When adjusted for the extra week — comparing 52-week seasons properly — the 2025-26 season’s per-week average gross was actually higher than last season’s. The industry grew on a like-for-like basis even as the headline comparison suggests only marginal change.
The slight attendance decline of 0.6 percent reflects a national trend in which ticket prices are rising faster than seat occupancy is growing — a dynamic familiar from the live entertainment industry broadly. More people are paying more for Broadway tickets than at any point in history, even if slightly fewer people in total are going. The sustainability of that model depends on the continued production of shows with sufficient commercial appeal to sustain premium pricing — and the 2025-26 season, with Wicked‘s ongoing records, Every Brilliant Thing‘s house records, and Oh, Mary!‘s thirteen box office bests, demonstrated that such productions continue to arrive.

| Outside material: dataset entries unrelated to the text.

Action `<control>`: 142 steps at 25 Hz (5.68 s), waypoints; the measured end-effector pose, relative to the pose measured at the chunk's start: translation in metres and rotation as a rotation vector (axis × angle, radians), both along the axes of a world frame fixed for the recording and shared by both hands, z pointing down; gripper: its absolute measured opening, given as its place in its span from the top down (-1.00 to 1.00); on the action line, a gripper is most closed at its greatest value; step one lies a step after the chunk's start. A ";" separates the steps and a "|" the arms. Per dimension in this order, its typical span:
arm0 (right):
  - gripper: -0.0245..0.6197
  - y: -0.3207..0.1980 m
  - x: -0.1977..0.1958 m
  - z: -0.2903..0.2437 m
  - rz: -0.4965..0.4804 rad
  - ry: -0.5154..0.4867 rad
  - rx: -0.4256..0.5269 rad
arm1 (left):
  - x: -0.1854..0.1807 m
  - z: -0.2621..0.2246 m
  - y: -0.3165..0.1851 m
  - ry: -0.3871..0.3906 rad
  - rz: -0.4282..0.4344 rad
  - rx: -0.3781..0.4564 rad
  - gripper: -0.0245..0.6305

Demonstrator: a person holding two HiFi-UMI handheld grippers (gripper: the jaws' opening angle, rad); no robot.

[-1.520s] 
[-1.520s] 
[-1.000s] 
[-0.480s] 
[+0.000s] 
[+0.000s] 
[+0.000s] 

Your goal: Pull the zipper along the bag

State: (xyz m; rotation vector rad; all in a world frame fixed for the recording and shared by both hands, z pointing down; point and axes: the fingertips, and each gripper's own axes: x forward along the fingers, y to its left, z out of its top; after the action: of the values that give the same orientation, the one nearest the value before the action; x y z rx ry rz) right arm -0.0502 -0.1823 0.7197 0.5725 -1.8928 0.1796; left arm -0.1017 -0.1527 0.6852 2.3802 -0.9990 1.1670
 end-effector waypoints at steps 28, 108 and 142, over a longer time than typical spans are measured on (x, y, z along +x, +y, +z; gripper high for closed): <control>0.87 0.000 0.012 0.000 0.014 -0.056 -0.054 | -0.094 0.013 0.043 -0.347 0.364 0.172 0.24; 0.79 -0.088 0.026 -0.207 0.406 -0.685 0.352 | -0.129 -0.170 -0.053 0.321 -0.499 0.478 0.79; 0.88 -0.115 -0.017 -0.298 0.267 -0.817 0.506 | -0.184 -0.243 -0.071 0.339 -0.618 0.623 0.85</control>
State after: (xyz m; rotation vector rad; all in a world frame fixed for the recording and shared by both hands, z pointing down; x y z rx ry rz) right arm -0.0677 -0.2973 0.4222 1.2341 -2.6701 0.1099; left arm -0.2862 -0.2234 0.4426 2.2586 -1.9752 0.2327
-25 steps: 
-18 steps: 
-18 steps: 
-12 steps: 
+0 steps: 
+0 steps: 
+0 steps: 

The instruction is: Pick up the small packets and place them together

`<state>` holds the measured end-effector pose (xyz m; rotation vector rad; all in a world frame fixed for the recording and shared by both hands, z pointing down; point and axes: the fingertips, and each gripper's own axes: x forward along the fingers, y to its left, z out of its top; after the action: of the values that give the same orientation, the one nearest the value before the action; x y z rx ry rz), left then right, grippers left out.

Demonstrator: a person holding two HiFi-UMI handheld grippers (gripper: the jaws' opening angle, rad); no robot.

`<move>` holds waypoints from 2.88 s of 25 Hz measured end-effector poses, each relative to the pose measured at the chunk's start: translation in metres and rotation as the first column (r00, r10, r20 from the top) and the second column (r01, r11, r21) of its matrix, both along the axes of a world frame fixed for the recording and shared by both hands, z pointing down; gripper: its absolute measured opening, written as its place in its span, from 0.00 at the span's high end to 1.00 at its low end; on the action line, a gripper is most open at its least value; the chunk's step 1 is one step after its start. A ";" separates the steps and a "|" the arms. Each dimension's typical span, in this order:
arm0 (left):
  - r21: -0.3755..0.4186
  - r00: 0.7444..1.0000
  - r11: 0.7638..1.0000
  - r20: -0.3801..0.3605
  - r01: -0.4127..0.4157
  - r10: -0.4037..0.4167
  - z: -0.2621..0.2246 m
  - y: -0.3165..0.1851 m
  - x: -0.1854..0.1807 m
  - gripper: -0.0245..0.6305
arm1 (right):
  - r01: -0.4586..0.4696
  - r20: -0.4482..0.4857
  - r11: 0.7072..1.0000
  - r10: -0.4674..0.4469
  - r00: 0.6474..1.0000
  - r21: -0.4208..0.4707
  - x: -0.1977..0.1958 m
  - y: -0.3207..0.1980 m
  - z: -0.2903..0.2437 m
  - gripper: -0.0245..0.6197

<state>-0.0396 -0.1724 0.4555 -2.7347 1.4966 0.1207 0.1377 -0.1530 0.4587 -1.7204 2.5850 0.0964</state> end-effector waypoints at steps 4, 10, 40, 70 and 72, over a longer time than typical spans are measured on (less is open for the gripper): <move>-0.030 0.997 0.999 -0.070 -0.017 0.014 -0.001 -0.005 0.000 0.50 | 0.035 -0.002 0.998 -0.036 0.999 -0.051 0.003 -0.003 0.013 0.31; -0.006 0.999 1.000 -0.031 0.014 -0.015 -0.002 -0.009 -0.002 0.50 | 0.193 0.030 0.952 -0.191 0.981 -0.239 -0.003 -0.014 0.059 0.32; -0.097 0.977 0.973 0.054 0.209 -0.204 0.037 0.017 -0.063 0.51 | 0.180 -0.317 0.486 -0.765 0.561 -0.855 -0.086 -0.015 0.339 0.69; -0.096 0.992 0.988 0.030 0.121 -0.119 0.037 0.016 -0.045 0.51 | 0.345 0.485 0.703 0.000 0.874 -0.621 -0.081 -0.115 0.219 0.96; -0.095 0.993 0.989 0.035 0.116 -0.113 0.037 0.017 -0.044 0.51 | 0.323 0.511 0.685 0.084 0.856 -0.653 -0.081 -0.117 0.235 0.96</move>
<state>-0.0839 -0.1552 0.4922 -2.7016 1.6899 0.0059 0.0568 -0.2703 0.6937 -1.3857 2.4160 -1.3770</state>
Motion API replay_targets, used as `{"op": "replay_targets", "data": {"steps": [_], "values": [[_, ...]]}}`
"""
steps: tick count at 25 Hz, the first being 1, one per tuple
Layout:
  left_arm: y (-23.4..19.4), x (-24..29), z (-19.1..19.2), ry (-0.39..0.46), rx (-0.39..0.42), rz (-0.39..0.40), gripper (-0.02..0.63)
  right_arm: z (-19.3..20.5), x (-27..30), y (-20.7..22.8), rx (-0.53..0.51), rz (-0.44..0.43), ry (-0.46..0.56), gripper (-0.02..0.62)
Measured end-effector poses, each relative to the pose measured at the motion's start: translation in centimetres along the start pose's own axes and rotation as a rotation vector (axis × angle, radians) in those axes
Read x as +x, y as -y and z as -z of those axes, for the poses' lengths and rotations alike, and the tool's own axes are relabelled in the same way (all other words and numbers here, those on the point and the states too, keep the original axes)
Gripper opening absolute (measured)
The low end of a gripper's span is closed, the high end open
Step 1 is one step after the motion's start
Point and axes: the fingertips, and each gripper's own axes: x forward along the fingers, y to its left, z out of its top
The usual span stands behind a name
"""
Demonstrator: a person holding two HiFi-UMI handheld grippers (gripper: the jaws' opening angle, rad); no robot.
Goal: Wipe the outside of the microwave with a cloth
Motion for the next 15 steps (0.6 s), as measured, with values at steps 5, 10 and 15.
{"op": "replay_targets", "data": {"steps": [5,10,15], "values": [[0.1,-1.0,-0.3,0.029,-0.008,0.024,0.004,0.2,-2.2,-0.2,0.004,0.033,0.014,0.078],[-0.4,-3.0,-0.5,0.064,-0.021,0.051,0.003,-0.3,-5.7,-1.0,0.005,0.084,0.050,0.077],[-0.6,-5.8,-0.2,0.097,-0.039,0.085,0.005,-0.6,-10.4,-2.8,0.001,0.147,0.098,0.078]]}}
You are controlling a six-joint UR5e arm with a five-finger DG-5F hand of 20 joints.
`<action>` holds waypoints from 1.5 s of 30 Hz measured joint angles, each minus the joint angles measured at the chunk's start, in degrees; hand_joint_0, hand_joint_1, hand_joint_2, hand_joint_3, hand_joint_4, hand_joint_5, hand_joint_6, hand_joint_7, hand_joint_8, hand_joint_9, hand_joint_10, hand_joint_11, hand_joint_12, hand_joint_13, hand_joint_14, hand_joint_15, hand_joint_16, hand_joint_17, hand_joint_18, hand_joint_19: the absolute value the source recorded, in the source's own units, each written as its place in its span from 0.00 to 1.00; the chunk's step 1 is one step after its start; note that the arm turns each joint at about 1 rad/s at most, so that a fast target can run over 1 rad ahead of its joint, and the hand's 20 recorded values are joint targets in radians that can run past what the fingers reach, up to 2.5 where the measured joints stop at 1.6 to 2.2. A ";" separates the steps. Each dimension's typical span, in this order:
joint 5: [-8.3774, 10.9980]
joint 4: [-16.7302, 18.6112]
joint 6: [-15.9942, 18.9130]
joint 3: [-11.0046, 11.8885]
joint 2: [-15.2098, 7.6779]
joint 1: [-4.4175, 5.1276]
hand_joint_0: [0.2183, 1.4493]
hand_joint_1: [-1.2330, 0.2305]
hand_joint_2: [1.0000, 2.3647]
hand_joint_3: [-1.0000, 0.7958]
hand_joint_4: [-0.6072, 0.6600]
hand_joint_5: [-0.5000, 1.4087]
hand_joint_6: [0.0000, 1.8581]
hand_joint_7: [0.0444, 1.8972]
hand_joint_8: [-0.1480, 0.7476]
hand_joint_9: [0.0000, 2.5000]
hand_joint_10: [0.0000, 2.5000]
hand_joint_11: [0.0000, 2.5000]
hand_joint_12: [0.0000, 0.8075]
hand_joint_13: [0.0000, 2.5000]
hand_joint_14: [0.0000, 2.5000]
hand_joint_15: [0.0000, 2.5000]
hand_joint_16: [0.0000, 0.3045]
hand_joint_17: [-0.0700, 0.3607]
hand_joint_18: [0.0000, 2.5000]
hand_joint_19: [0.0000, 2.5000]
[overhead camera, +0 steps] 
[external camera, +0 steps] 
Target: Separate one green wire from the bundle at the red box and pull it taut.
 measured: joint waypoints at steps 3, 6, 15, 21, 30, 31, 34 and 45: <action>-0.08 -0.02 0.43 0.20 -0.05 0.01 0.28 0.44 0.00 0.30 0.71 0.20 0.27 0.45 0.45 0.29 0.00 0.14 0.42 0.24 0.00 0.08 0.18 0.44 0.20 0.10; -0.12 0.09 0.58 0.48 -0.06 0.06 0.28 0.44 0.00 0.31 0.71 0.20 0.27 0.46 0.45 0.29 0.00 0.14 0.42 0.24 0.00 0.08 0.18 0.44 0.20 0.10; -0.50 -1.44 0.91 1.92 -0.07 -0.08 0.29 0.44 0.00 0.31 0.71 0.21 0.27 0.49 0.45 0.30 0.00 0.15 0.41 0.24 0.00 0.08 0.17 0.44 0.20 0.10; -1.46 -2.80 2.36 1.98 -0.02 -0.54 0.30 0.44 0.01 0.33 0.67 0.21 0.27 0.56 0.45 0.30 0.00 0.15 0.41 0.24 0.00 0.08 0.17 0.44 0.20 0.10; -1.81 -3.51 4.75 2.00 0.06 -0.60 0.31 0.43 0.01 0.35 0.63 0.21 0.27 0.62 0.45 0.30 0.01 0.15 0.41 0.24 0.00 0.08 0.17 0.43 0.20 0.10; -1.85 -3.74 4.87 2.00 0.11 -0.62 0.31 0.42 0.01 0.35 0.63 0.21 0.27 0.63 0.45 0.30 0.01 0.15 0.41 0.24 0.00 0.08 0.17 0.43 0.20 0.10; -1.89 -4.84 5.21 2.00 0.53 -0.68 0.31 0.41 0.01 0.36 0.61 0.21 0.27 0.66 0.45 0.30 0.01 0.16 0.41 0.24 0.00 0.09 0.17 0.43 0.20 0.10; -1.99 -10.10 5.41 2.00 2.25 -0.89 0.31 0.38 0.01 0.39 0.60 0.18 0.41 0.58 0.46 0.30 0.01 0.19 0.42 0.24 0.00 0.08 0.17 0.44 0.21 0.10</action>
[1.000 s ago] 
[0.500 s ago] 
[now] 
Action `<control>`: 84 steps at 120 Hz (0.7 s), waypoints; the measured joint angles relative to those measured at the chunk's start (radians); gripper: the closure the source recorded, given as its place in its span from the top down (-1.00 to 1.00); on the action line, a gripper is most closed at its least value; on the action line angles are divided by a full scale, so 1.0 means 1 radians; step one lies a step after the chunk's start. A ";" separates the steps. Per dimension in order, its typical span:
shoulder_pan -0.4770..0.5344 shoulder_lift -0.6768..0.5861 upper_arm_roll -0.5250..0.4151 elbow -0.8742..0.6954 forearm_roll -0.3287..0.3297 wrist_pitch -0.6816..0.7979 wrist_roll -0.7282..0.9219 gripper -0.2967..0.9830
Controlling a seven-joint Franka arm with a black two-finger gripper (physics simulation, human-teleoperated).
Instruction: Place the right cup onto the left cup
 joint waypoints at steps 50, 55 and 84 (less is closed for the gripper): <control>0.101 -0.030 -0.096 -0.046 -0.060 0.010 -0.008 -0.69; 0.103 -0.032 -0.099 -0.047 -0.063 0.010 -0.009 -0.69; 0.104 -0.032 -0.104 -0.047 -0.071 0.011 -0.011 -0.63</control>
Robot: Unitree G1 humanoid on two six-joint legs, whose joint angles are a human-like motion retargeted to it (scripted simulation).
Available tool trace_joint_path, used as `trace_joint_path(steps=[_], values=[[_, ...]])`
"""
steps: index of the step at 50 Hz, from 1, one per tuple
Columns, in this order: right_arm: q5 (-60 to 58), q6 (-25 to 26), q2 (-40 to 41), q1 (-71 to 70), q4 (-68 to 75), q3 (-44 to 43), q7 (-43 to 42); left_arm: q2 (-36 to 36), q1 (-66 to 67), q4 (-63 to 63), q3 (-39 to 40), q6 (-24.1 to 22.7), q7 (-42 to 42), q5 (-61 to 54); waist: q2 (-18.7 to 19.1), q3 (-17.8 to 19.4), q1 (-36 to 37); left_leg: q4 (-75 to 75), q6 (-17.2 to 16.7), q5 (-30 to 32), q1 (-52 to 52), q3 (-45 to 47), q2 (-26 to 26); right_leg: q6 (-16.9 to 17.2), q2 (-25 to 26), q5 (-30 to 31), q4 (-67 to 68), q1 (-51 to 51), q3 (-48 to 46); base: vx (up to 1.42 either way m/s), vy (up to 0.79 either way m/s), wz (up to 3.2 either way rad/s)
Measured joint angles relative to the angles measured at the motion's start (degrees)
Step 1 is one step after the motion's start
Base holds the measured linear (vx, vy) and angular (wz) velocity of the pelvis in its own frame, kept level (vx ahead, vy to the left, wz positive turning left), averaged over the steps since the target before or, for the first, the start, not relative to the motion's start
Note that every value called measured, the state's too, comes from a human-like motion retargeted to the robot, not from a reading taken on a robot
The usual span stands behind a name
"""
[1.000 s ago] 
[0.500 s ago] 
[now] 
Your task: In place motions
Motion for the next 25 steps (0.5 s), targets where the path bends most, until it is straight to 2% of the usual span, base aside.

What Comes Next: The Tony Awards and the Start of a New Season
The end of the 2025-26 Broadway season does not mean the end of Broadway activity — far from it. The 79th Annual Tony Awards take place on 7 June 2026 at Radio City Music Hall, broadcast live on CBS, and will honour the season that just concluded. With The Lost Boys and Schmigadoon! leading the nominations with 12 each, and Ragtime close behind with 11, the ceremony promises to be one of the most contested in recent memory. Host: P!NK.
Productions currently running will continue through the summer — most notably Every Brilliant Thing with Mariska Hargitay, then Tracee Ellis Ross; Oh, Mary! with Maya Rudolph through 5 July; and the long-running stalwarts Hamilton, The Lion King, Wicked, and Aladdin. Several Tony-season productions will close in June and July before the 2026-27 season begins in earnest in September.
The first official productions of the 2026-27 season begin arriving in September 2026, with School Girls; Or, The African Mean Girls Play at the Samuel J. Friedman Theatre and the long-anticipated Dreamgirls revival — directed and choreographed by Camille A. Brown — following in the fall. The season promises to be one of the most diverse and ambitious in recent memory.
For the week ending 24 May 2026, the numbers confirm a season that delivered on the promise of its exceptional slate: record grosses, a packed house for farewell performances, Memorial Day momentum, and — in Daniel Radcliffe’s final bow as the narrator of Every Brilliant Thing — a genuinely historic theatrical moment to close the curtain on one of Broadway’s finest years.